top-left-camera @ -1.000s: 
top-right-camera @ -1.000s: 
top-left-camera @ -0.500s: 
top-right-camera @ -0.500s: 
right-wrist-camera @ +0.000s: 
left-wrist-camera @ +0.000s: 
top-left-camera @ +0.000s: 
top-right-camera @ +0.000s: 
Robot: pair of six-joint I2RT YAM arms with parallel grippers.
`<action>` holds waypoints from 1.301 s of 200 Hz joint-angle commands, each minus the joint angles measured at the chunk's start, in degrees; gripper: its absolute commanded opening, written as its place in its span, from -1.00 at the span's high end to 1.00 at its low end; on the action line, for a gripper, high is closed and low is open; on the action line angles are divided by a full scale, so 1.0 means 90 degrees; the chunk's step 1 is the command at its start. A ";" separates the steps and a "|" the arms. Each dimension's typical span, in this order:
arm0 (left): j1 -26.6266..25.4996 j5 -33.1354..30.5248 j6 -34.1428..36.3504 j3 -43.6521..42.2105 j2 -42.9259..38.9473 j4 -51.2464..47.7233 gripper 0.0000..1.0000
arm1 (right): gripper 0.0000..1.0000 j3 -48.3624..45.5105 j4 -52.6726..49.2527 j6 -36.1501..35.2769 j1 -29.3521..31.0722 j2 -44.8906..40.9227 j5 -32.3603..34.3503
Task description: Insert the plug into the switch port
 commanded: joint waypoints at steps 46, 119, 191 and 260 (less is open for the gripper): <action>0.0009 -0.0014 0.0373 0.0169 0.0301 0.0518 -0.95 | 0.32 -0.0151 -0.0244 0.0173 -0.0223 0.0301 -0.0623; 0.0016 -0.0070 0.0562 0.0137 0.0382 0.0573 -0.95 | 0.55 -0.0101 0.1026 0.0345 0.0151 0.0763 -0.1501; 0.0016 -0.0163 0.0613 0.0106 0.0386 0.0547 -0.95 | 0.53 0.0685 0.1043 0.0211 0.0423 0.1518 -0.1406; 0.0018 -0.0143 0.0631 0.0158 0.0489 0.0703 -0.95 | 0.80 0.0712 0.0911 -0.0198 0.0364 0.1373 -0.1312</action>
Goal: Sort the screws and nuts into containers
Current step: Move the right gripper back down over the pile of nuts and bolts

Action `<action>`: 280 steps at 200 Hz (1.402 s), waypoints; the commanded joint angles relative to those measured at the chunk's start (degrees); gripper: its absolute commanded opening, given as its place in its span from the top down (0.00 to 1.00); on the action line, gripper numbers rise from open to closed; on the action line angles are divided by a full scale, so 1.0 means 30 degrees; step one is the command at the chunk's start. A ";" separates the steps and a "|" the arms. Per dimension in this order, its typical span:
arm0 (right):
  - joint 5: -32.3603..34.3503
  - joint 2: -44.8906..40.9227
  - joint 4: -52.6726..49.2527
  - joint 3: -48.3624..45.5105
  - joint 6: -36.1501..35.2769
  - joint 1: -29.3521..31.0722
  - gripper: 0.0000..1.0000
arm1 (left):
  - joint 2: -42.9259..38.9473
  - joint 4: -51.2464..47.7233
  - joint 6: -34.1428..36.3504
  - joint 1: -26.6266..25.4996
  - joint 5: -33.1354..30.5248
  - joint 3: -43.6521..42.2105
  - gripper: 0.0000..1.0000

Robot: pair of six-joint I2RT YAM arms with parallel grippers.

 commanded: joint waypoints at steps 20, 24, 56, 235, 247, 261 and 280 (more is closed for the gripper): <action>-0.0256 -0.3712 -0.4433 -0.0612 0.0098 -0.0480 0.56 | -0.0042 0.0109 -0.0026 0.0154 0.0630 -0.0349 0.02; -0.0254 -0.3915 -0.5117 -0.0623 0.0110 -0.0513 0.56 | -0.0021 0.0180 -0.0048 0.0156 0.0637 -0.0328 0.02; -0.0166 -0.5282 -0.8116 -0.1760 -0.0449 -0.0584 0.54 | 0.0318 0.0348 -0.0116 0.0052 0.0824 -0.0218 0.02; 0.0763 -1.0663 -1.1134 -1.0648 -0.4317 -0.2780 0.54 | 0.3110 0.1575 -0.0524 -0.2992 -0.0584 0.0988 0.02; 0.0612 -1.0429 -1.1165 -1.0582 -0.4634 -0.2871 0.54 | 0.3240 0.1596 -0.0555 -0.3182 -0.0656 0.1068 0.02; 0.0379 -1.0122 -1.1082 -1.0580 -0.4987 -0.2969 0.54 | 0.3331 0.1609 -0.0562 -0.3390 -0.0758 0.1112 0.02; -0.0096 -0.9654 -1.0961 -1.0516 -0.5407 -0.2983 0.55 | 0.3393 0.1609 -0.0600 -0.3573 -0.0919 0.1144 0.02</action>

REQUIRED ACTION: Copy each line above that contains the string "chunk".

WRITTEN RESPONSE:
`<action>` holds waypoints from 1.301 s of 200 Hz joint-angle commands, each minus the joint angles measured at the chunk's start, in degrees; gripper: its absolute commanded opening, written as its place in its span, from -1.00 at the span's high end to 1.00 at its low end; on the action line, for a gripper, high is closed and low is open; on the action line angles are divided by a full scale, so 1.0 means 90 degrees; the chunk's step 1 is the command at its start. A ";" separates the steps and a "|" the arms. Each dimension's typical span, in this order:
Action `<action>`: 280 steps at 200 Hz (1.402 s), waypoints; the commanded joint angles relative to those measured at the chunk's start (degrees); gripper: its absolute commanded opening, given as its place in its span from the top down (0.00 to 1.00); on the action line, gripper numbers rise from open to closed; on the action line angles are divided by a full scale, so 1.0 means 30 degrees; step one is the command at the chunk's start. A ";" separates the steps and a "|" the arms. Per dimension in this order, its typical span:

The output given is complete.